### ASSIGNMENT
An exact copy is needed of the lines in the entries below from the line with "Bet you can't find the tall" up to and including the line with "About the picture", and of nothing else. Leave the pictures out.
##### RECORD EXCERPTS #####
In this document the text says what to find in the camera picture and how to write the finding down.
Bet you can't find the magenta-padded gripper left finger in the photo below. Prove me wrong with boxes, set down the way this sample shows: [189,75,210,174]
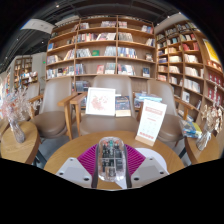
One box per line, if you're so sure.
[54,143,100,189]

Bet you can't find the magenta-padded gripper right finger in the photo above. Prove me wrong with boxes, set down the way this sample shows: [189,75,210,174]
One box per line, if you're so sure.
[123,143,170,189]

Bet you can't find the transparent computer mouse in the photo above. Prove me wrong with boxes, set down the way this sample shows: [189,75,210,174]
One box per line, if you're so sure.
[96,135,128,183]

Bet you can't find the white mouse pad red wrist rest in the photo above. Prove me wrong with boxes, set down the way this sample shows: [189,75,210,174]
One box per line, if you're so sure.
[135,147,170,174]

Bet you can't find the taupe armchair wooden arms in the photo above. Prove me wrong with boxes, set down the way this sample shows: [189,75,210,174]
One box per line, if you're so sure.
[139,79,198,145]
[28,76,77,141]
[69,74,141,137]

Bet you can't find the white red sign wooden base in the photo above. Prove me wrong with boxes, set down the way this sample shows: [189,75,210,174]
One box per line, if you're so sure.
[134,98,168,147]

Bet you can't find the dark standing book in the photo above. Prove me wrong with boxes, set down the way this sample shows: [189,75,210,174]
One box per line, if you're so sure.
[114,95,132,118]

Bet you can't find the white framed floral picture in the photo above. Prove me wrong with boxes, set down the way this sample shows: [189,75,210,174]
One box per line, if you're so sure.
[85,86,117,117]

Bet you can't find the colourful stack of books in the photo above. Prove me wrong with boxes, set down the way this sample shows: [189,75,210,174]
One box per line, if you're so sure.
[179,119,203,139]

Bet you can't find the teal book stack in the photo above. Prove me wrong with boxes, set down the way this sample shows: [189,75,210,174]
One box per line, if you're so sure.
[133,92,163,109]

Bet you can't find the wooden side table dark legs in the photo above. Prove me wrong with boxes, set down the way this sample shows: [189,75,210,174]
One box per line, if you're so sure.
[184,134,224,166]
[0,120,42,166]

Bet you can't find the glass vase beige dried flowers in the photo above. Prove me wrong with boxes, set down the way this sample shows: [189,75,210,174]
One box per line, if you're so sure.
[195,86,224,152]

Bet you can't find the tall wooden bookshelf with books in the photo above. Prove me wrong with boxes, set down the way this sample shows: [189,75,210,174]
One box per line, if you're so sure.
[154,19,224,125]

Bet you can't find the distant small wooden bookshelf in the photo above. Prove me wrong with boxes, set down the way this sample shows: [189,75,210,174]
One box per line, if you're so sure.
[13,54,39,89]

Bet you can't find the wide wooden bookshelf with books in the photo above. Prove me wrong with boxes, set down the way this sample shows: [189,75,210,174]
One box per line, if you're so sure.
[44,14,158,85]

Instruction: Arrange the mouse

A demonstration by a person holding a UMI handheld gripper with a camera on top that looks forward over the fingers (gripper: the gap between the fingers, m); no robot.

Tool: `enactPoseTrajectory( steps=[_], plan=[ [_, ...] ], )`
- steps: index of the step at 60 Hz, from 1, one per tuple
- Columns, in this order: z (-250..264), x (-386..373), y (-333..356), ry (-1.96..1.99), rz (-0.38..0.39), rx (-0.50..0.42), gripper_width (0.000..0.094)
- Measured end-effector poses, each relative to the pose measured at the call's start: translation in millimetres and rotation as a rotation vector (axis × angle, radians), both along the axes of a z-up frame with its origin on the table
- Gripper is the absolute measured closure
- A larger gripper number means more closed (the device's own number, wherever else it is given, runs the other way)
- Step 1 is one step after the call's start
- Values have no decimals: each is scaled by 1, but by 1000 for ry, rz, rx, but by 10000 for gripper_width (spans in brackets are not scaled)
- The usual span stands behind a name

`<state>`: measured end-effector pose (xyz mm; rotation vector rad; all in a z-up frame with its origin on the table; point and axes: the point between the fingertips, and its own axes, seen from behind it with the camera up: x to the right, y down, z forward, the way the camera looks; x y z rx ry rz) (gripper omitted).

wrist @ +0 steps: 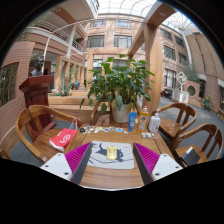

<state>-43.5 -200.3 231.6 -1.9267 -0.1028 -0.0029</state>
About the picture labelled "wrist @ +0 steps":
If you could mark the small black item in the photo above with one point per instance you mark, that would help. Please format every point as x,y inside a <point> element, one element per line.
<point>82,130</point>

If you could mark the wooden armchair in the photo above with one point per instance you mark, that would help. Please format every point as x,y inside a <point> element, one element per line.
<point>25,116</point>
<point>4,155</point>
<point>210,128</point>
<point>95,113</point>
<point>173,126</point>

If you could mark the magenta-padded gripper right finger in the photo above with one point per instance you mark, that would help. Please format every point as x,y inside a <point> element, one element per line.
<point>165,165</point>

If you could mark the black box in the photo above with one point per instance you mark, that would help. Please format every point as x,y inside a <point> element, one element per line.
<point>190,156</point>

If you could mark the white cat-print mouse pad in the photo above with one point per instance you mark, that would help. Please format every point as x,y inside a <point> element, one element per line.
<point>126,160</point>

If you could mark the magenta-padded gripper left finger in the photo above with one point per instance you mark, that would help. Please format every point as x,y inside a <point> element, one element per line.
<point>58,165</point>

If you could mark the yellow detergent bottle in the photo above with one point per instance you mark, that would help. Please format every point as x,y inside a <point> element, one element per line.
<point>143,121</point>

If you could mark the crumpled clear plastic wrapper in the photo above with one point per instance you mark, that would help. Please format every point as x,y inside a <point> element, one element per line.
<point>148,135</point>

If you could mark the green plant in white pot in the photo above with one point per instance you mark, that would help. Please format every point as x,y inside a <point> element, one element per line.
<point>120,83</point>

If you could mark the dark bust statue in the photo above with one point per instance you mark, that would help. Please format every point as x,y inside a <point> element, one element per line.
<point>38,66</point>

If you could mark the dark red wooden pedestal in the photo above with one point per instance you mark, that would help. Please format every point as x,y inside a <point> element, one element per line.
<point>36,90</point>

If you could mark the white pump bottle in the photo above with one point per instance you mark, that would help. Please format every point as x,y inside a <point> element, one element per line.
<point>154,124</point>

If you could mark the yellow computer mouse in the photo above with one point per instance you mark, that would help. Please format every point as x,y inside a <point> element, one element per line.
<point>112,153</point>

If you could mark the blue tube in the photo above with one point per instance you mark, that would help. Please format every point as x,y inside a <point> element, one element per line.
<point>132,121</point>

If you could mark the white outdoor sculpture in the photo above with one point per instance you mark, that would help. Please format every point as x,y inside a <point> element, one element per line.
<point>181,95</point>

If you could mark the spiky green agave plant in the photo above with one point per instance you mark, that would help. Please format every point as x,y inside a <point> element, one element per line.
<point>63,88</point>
#####
### OUTPUT FOR THIS EXERCISE
Bet you can't find the tall wooden bookshelf with books in the photo above. Prove me wrong with boxes, set down the way this sample shows: [189,75,210,174]
One box per line, if you're so sure.
[154,19,224,125]

Bet you can't find the distant small wooden bookshelf in the photo above. Prove me wrong with boxes, set down the way this sample shows: [189,75,210,174]
One box per line, if you're so sure.
[13,54,39,89]

Bet you can't find the wide wooden bookshelf with books in the photo above. Prove me wrong with boxes, set down the way this sample shows: [189,75,210,174]
One box per line, if you're so sure.
[44,14,158,85]

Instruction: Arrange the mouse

A demonstration by a person holding a UMI handheld gripper with a camera on top that looks forward over the fingers (gripper: the gap between the fingers, m); no robot.

Tool: `enactPoseTrajectory( steps=[_], plan=[ [_, ...] ], )`
- steps: index of the step at 60 Hz, from 1, one per tuple
- Columns, in this order: z (-250..264), x (-386..373), y (-333..356), ry (-1.96..1.99), rz (-0.38..0.39), rx (-0.50..0.42), gripper_width (0.000..0.094)
- Measured end-effector poses, each relative to the pose measured at the call's start: translation in millimetres and rotation as a rotation vector (axis × angle, radians), both along the axes of a z-up frame with its origin on the table
- Gripper is the absolute measured closure
- A larger gripper number means more closed (the device's own number, wherever else it is given, runs the other way)
- Step 1 is one step after the call's start
- Values have no decimals: each is scaled by 1, but by 1000 for ry, rz, rx, but by 10000 for gripper_width (spans in brackets are not scaled)
- The usual span stands behind a name

`<state>`: measured end-effector pose (xyz mm; rotation vector rad; all in a z-up frame with its origin on the table; point and axes: the point between the fingertips, and its own axes, seen from behind it with the camera up: x to the right, y down, z forward, the way the camera looks; x y z rx ry rz) (gripper omitted).

wrist @ +0 steps: 

<state>-43.5 -200.3 231.6 -1.9267 -0.1028 -0.0029</state>
About the picture labelled "wrist @ +0 steps":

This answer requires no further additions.